Now, to make things easier to read we'll create a simple function in bash:
export API=https://caio.co/recipes/api/v0
function search() { curl -XPOST "$API/search" -H "Content-Type: application/json" -d"$1"; echo; }
So we can do a useful search for recipes with bacon, the phrase "deep fry" and without eggs:
search '{ "fulltext": "bacon -egg \"deep fry\"" }'
Pagination
You should have noticed a next field in the output of our
previous search. Should look like base64-encoded gibberish.
If you submit the same search, but with an extra after key
with the value you got from next, you get (surprise!) the
next results:
search '{ "fulltext": "bacon", "after": "AAAAAABAy6c0cM0Rb7VSU3OJkjB7_hHxeA" }'
Notice that the result contains a next field again? So long
as a result contains a next you can keep using it as after
to paginate through a result set of any size.
Sorting
From the /info endpoint you can learn all the valid sort
options. Currently the default is "relevance", you can sort by
every feature sans diet-related ones and you can change the order
to ascending.
search '{ "sort": "num_ingredients_asc" }'
Querying Features
From the /info endpoint we can also learn about the features we
know about each recipe.
Here's a commented example of what you would see by looking
at the output under features.num_ingredients:
{
// Lowest number of ingredients (at least) one indexed recipe has
"min": 2,
// Ditto, but highest
"max": 93,
// Number of recipes in the index with the "num_ingredients" feature
"count": 1183461,
}
Filtering
You can query for any feature and value ranges you want. Recipes
with calories within the [100,350[ range:
search '{ "fulltext": "picanha", "filter": { "calories": [100, 350] } }'
Aggregating
You can get a breakdown of any/every feature for arbitrary (half-open) ranges.

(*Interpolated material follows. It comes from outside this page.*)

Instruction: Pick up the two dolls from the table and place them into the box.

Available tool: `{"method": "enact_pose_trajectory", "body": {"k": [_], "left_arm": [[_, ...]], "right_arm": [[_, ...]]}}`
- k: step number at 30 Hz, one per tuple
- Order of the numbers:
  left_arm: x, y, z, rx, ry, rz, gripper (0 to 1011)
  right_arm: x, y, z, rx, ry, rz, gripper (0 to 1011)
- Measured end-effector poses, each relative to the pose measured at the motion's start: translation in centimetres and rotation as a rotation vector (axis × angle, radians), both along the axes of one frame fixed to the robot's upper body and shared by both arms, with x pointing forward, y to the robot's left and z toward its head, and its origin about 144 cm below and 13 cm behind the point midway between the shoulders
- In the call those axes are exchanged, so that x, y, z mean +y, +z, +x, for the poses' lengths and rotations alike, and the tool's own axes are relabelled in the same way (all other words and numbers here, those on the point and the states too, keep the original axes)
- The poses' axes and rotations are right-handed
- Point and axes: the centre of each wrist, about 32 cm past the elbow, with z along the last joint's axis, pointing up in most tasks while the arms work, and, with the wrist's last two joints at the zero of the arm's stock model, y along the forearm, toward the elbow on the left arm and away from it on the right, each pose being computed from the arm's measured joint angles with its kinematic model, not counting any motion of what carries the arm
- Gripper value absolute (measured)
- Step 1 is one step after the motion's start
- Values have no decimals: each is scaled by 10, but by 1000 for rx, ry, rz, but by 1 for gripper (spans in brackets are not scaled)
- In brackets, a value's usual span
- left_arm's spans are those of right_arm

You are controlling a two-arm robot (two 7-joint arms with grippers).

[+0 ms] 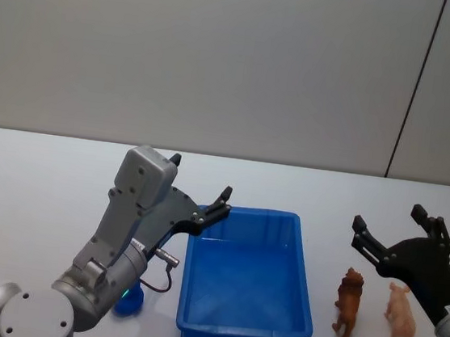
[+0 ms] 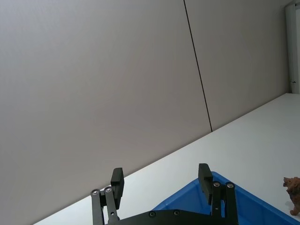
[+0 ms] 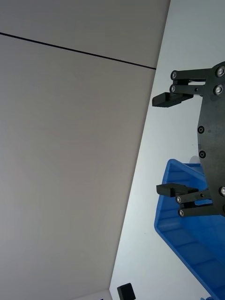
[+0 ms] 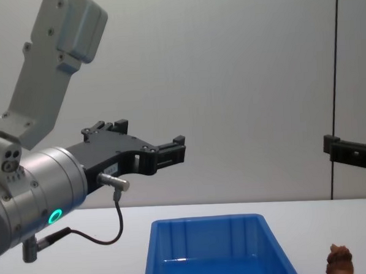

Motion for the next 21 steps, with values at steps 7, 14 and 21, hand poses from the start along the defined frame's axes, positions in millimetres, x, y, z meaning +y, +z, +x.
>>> {"method": "enact_pose_trajectory", "body": {"k": [7, 14, 21], "left_arm": [[0, 0, 0, 0, 0, 0, 1001], [0, 0, 0, 0, 0, 0, 1001], [0, 0, 0, 0, 0, 0, 1001]], "right_arm": [[0, 0, 0, 0, 0, 0, 1001], [0, 0, 0, 0, 0, 0, 1001], [0, 0, 0, 0, 0, 0, 1001]]}}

Maybe you'd like to see a more detailed counts of a search by total time:
search '{ "fulltext": "cheese bacon", "agg": { "total_time": [ [0, 15], [15, 60], [60, 240] ] } }'
The output will contain a new agg field, that looks something
like this:
{
"agg": {
"total_time": [
{
"min": 0,
"max": 14,
"count": 3158
},
{
"min": 15,
"max": 58,
"count": 8982
},
{
"min": 60,
"max": 225,
"count": 1594
}
]
}
Which is, in order, the breakdown of each of the ranges we
requested in the search. So if we add a new filter for [15,60]
to the search we should expect 8982 matching recipes:
search '{ "fulltext": "cheese bacon", "filter": { "total_time": [15, 60] } }'
Of course, you can filter and aggregate as many features/ranges as you want.
NOTE: For performance reasons, the agg field is omitted from
the result if too many recipes are found (300k currently).